Cik explains that not only are flame retardants not as effective as people think, but they also off-gas, meaning they emit chemicals into the air and onto everything around them, damaging the environment and the people in it.
“Once you mess with the environment, you can’t undo it. And that also applies to people, in a lot of ways. Especially kids.”
So how do companies get away with adding flame retardant chemicals into products, knowing they are not safe?
“The chemistry rule,” Cik says, “the dose makes the poison.”
Cik explains that companies and manufacturers believe that if the dose is low enough, it’s not a poison. His counter argument? Aspirin.

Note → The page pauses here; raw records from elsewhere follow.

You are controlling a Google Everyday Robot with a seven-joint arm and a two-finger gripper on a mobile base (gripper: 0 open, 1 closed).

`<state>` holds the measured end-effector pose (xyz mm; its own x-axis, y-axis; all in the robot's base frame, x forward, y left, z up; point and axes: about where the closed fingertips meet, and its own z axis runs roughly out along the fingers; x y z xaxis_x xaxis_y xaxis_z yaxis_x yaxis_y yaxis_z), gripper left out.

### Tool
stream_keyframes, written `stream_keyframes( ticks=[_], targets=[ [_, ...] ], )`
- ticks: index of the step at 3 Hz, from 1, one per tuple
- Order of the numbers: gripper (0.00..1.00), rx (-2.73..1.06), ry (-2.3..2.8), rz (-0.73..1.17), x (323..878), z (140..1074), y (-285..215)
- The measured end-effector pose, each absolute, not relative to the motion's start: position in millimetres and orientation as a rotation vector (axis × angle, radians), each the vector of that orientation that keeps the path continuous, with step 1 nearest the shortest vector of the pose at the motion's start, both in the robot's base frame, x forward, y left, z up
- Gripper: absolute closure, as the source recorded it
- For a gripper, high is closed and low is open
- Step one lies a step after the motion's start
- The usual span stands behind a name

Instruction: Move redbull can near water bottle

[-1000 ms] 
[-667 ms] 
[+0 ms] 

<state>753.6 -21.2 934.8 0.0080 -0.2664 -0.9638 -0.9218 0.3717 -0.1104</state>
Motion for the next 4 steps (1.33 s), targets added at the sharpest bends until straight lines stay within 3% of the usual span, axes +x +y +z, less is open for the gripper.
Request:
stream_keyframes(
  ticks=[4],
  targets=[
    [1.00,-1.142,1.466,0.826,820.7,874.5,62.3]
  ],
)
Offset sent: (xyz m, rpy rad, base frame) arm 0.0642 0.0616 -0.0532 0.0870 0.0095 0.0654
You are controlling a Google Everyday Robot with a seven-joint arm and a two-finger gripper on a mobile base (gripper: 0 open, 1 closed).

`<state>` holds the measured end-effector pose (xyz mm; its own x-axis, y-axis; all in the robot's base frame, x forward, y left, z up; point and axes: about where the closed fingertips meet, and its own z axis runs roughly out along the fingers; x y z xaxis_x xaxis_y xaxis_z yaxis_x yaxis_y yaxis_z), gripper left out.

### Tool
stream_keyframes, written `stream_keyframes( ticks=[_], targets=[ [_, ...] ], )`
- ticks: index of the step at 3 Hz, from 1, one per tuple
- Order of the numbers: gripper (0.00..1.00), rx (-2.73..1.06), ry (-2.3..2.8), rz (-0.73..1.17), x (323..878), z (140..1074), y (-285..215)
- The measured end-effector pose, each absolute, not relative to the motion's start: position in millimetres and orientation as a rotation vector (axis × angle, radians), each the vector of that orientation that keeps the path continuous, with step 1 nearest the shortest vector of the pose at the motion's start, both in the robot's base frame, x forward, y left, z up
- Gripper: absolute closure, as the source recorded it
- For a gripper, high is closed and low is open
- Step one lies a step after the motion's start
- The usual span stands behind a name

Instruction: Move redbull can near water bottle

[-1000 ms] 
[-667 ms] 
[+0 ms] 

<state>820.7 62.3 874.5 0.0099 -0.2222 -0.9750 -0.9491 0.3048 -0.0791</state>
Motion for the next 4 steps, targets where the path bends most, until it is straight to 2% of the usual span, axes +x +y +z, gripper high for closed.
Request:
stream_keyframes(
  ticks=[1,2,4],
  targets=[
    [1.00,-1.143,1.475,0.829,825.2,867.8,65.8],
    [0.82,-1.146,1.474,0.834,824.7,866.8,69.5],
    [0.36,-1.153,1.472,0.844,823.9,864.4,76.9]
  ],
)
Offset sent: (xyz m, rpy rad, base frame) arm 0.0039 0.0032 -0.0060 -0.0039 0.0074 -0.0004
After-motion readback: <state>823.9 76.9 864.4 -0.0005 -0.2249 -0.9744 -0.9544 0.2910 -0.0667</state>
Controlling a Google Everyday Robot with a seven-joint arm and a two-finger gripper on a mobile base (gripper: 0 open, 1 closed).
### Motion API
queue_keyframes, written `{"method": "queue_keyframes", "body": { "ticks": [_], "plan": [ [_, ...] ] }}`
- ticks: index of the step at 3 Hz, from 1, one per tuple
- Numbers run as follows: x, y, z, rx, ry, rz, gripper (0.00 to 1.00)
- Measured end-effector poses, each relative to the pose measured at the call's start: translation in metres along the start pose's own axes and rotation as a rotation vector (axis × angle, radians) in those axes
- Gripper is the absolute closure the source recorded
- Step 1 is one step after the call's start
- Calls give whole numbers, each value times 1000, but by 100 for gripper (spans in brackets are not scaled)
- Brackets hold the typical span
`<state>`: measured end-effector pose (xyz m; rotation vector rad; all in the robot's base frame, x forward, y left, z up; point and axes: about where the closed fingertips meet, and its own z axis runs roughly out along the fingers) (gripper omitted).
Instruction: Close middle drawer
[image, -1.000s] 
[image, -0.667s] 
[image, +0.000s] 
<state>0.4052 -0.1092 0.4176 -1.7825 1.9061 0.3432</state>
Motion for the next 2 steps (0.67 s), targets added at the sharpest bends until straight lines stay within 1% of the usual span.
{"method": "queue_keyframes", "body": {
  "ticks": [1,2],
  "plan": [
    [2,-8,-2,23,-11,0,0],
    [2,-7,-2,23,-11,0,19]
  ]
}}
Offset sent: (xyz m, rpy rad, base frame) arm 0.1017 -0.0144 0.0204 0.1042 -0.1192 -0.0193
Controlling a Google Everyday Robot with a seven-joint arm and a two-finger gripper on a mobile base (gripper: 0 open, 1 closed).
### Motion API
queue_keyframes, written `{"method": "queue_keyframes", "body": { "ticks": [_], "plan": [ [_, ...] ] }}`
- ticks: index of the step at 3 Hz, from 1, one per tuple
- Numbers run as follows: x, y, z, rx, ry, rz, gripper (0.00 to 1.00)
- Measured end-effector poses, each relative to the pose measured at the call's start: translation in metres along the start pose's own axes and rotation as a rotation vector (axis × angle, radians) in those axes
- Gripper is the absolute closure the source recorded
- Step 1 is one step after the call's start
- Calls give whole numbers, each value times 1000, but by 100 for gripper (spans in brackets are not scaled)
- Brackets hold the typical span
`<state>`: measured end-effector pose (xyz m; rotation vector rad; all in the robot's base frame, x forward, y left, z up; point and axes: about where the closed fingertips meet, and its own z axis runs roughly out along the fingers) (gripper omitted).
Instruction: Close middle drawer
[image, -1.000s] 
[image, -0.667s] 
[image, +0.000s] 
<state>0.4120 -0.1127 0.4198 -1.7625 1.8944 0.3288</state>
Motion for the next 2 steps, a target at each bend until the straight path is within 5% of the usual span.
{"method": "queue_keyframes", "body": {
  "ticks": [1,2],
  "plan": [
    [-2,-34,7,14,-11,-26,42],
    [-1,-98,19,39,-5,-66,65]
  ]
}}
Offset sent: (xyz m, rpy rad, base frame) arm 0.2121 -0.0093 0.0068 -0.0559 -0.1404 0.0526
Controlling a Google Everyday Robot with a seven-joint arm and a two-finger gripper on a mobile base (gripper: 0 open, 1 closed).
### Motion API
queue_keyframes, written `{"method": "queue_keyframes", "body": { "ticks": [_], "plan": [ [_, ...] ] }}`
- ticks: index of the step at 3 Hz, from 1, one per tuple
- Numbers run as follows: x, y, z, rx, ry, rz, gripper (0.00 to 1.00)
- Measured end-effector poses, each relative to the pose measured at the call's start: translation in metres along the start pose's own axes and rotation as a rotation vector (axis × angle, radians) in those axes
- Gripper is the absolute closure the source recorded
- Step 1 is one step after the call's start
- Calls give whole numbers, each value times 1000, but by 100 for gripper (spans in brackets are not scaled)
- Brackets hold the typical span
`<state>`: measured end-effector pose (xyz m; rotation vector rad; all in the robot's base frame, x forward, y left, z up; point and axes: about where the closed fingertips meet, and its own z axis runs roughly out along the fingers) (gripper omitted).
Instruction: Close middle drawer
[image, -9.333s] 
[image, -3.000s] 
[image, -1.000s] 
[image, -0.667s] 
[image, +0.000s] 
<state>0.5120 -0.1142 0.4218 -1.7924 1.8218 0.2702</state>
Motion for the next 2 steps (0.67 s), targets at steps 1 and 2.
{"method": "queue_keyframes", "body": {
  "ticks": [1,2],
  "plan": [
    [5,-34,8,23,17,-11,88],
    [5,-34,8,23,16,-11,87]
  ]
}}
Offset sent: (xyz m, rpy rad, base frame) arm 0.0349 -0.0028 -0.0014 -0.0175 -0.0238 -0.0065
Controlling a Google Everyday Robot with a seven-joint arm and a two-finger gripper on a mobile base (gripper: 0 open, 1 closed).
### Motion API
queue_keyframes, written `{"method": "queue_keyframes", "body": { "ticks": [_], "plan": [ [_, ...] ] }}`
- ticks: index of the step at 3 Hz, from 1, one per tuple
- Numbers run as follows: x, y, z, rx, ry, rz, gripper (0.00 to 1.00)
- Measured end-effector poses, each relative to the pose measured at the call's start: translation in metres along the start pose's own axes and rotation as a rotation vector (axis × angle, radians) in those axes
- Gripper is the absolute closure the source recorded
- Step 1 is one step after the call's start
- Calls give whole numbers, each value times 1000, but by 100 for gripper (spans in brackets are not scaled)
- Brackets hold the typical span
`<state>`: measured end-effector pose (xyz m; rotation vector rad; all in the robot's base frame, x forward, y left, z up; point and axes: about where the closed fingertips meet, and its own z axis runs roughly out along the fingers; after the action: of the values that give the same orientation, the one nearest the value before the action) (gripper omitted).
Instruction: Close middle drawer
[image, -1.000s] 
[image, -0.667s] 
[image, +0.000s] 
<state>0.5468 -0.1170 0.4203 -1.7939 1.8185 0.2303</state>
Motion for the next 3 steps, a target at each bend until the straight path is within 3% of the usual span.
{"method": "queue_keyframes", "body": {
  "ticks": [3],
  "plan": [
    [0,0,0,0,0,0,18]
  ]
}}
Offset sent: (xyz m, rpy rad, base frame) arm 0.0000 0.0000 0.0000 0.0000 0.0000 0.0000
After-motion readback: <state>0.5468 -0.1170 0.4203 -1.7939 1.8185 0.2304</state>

“Let’s say you have a terrible headache. You take a little dose of Aspirin. Just a little, tiny dose. That tiny dose gets rid of your headache. So how low of a dose is really low?”
Cik also explains the cumulative effect of these chemicals, reminding people that maybe it won’t hurt you at first, but overtime, ingesting these chemicals will surely hurt the environment and its people.
As people are learning the true dangers of petroleum-based products and flame retardants, changes to improve our standards are coming. States are now writing and enforcing laws that ban certain flame retardants. In 2016, Washington passed a bill to ban five flame retardants. California is also making changes to previous bills to eliminate the use of specific chemicals.